Sem o Almirante Cochrane, afirma Galsky, o Brasil não teria conquistado as províncias do Maranhão e do Pará. No Maranhão, ele usou o blefe como tática em julho de 1823. Cercou o porto e alertou que aguardava a chegada de mais 20 navios, que bombardeariam São Luís se as autoridades não se rendessem à frota imperial. Na dúvida, o governo local jogou a toalha, ato decisivo para o fim da resistência local.

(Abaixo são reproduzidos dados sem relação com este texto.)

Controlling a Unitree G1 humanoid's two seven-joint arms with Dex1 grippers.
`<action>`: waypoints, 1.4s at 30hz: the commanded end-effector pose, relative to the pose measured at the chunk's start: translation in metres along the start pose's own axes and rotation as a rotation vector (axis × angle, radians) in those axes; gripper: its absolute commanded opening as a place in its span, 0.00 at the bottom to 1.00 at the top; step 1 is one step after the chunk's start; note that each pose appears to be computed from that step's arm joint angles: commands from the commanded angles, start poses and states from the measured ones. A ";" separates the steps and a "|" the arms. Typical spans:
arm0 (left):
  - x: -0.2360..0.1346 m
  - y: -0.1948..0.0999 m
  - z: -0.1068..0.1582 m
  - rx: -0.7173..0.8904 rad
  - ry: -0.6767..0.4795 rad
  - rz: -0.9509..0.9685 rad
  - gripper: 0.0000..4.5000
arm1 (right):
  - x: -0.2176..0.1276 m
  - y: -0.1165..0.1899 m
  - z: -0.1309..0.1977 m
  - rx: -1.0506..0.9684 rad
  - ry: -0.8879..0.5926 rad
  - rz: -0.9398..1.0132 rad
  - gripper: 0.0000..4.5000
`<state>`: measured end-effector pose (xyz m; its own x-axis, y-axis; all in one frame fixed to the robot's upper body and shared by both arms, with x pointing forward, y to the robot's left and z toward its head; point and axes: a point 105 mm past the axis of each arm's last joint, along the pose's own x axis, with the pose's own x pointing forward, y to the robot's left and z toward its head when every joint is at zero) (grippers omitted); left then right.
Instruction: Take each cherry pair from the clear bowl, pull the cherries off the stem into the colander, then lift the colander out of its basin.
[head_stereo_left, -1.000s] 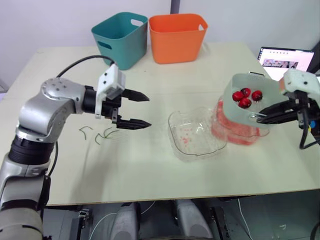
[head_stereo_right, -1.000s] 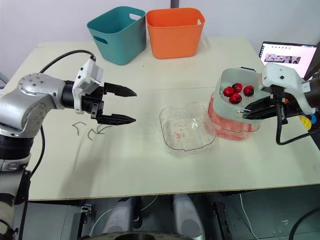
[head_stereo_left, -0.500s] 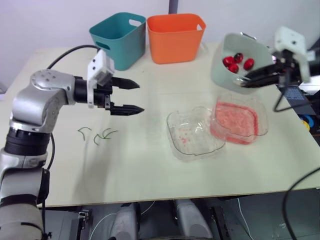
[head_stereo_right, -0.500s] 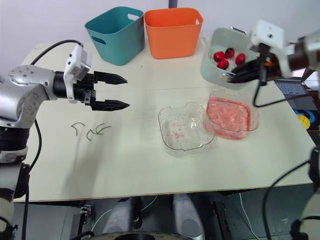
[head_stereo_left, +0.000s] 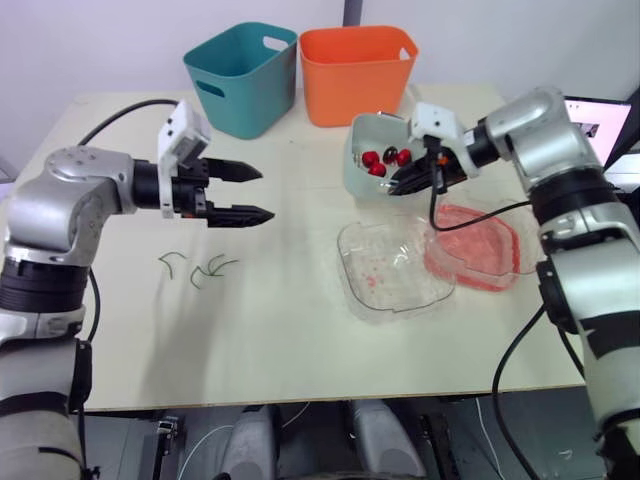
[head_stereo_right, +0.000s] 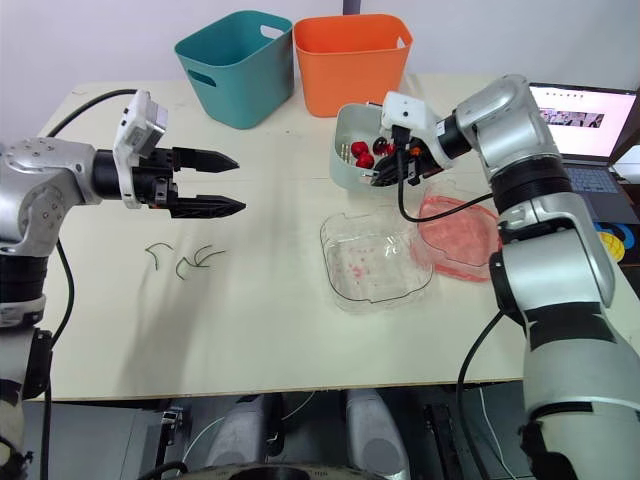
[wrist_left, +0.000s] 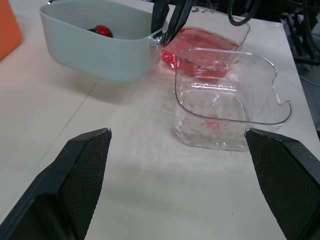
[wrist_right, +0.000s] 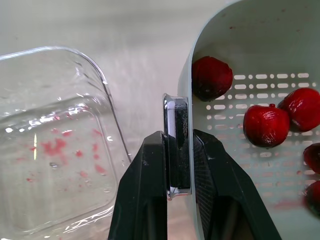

O descompromisso dos oficiais britânicos com suas origens também foi demonstrada, pontua Galsky, em episódios singulares. Nas campanhas do Chile e do Peru, por exemplo, eles comandaram ataques a navios ingleses que levavam alimentos para tropas espanholas. E na Guerra da Cisplatina, enfrentaram uma frota argentina reforçada por marinheiros e oficiais, também britânicos, contratados pelo país vizinho.

“Era, naquela ocasião (e com oficiais britânicos lutando dos dois lados), quase uma guerra civil”, brinca o historiador.

Ao final dos embates, a fatura era cobrada. Enquanto os países da Europa Ocidental firmavam, em raros tempos de paz no Velho Continente, novos acordos legais para enquadrar suas Marinhas, os veteranos britânicos compreenderam a instabilidade no cenário latino-americano como oportunidade para fazer negócios, defendendo inclusive o direito a saquear as suas presas. Alguns, relatam os historiadores, chegaram a firmar contratos específicos antes de iniciar combates. Duzentos anos depois, seus legados para o país que surgia segue em saudável discussão.